- _WHAT IS BEING ASKED_
Pictures excluded, return the lines below from the first through the line holding "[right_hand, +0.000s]".

- _MATERIAL FOR THIS TASK_
Start of Block

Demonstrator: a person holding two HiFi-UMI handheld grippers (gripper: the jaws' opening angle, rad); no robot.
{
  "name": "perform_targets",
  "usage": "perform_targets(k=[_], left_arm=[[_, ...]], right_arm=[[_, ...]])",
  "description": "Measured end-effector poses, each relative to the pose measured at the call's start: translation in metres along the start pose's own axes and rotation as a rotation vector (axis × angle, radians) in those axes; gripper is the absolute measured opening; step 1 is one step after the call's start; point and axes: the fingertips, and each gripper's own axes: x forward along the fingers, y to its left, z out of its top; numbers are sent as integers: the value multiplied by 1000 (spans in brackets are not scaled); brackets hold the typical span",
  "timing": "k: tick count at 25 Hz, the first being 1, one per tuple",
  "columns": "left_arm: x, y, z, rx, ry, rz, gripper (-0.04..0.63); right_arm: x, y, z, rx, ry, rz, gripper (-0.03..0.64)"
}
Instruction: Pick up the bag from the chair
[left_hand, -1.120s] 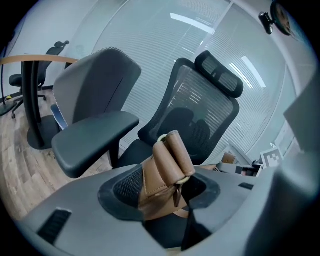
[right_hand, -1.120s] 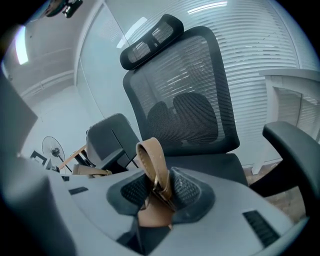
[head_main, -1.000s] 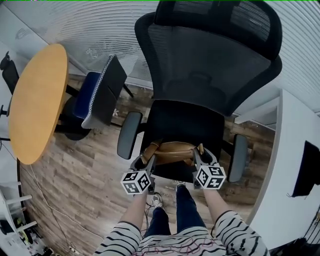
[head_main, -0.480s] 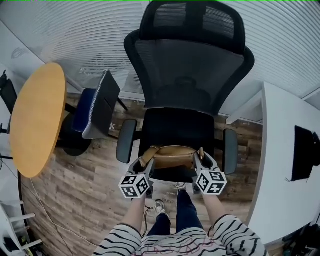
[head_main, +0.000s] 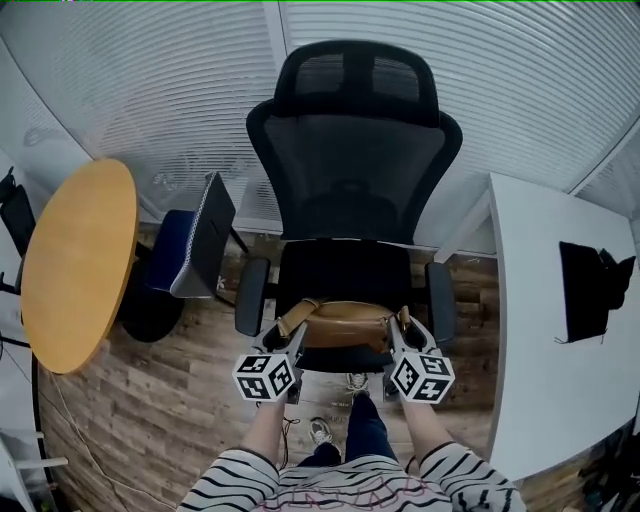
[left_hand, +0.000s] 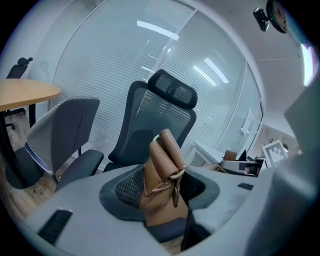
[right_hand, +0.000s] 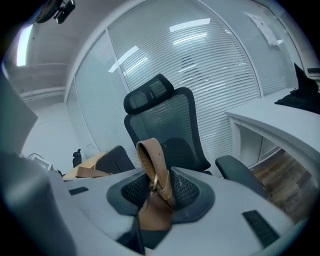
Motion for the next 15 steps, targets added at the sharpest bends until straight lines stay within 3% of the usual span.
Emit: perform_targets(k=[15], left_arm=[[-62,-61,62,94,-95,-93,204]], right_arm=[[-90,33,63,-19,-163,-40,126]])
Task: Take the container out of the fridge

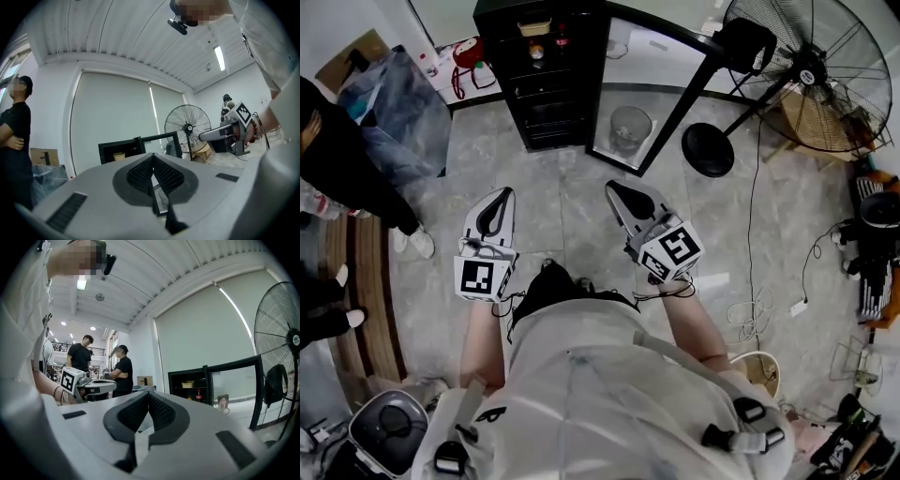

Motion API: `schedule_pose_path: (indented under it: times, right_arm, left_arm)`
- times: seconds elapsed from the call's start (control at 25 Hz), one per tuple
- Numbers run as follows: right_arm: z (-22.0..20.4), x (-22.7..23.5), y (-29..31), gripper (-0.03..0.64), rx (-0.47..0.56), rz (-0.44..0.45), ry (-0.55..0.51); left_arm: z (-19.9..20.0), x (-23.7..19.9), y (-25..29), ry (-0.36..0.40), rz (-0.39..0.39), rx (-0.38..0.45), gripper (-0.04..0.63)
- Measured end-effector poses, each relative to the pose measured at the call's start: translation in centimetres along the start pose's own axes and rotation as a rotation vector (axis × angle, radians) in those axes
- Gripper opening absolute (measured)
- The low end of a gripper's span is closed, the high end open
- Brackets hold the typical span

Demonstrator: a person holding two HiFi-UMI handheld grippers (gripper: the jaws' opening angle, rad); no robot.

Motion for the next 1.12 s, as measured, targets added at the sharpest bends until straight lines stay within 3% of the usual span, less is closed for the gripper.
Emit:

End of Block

- _EXERCISE OUTPUT_
Demonstrator: a person holding two HiFi-UMI handheld grippers (gripper: the jaws' opening angle, rad); no robot.
{
  "name": "perform_targets",
  "usage": "perform_targets(k=[_], left_arm=[[_, ...]], right_arm=[[_, ...]])",
  "description": "Measured end-effector poses, each relative to the pose measured at the call's start: translation in metres along the start pose's own axes and rotation as a rotation vector (axis × angle, radians) in those axes; gripper is the absolute measured opening; step 1 is one step after the call's start; point and axes: the fingertips, and each gripper's own axes: x forward along the fingers, y to its left, z out of its top; numbers are sent as integers: the value multiplied by 1000 (spans in brackets are not scaled); brackets hold the typical span",
  "timing": "k: tick count at 25 Hz, the first being 1, one per tuple",
  "columns": "left_arm: x, y, z, rx, ry, rz, gripper (-0.04..0.63); right_arm: x, y, z, rx, ry, rz, gripper (-0.03..0.64)"
}
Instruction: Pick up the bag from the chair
[left_hand, -1.120s] 
[right_hand, -1.120s] 
[head_main, -1.000s] 
[head_main, -0.480s] 
[head_main, +0.000s] 
[left_hand, +0.000s] 
[right_hand, +0.000s] 

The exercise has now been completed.